• _Problem to work on_
Only the lines from the one containing "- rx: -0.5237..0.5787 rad" through the final line of the material below should be output, exactly as they stand.

**********

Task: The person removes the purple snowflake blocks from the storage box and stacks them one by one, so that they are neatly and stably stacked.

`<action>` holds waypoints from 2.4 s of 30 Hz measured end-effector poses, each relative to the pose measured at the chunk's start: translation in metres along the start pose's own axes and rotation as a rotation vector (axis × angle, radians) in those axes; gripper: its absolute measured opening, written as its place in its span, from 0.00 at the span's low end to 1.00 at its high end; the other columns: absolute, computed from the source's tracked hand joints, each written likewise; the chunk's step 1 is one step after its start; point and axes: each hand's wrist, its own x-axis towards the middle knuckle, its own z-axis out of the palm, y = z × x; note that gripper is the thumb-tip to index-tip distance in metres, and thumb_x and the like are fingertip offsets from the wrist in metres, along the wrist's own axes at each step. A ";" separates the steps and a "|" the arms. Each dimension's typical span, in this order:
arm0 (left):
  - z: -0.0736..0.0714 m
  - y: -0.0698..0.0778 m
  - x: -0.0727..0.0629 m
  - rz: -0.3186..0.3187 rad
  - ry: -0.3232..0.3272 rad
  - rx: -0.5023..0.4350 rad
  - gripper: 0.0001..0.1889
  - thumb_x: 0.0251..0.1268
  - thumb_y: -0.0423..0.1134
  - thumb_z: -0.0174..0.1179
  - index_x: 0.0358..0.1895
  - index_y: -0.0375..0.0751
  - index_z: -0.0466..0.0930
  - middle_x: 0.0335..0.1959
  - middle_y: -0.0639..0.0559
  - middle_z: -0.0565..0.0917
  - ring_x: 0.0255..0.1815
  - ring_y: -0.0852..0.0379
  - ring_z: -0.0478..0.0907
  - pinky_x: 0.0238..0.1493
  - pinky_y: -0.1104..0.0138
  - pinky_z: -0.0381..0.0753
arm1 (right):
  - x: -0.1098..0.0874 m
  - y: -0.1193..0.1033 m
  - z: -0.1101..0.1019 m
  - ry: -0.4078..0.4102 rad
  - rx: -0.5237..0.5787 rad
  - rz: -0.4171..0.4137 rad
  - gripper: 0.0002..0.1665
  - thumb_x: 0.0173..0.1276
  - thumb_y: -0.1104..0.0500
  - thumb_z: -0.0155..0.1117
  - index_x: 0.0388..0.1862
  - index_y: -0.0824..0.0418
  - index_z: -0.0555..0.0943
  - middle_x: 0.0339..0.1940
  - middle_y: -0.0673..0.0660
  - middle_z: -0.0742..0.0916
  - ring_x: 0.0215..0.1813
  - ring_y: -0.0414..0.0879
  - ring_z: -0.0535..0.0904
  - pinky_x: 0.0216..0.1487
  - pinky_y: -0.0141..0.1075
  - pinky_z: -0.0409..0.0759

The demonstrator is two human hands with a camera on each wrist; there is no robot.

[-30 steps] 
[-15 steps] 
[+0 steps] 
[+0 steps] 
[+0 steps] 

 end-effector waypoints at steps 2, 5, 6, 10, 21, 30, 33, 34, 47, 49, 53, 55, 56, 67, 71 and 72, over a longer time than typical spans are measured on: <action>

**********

• _Written response_
  - rx: -0.5237..0.5787 rad
  - rz: -0.4171..0.4137 rad
  - gripper: 0.0002..0.1665
  - thumb_x: 0.0173..0.1276
  - thumb_y: -0.1104..0.0500
  - thumb_z: -0.0155..0.1117
  - index_x: 0.0388..0.1862
  - index_y: -0.0824..0.0418
  - index_z: -0.0555..0.0943
  - middle_x: 0.0339..0.1940
  - middle_y: -0.0673..0.0660
  - middle_z: -0.0742..0.0916
  - ring_x: 0.0215..0.1813
  - ring_y: -0.0414..0.0879
  - ring_z: -0.0535..0.0904
  - pinky_x: 0.0216..0.1487
  - pinky_y: -0.0141..0.1075
  - pinky_z: -0.0409..0.0759

The demonstrator is two human hands with a camera on each wrist; there is no robot.

[-30 steps] 
[-15 steps] 
[+0 steps] 
[+0 steps] 
[+0 steps] 

 end-effector waypoints at steps 2, 5, 6, 10, 21, 30, 33, 34, 47, 49, 53, 55, 56, 67, 71 and 72, over a longer time than typical spans are measured on: <action>

That concludes the output.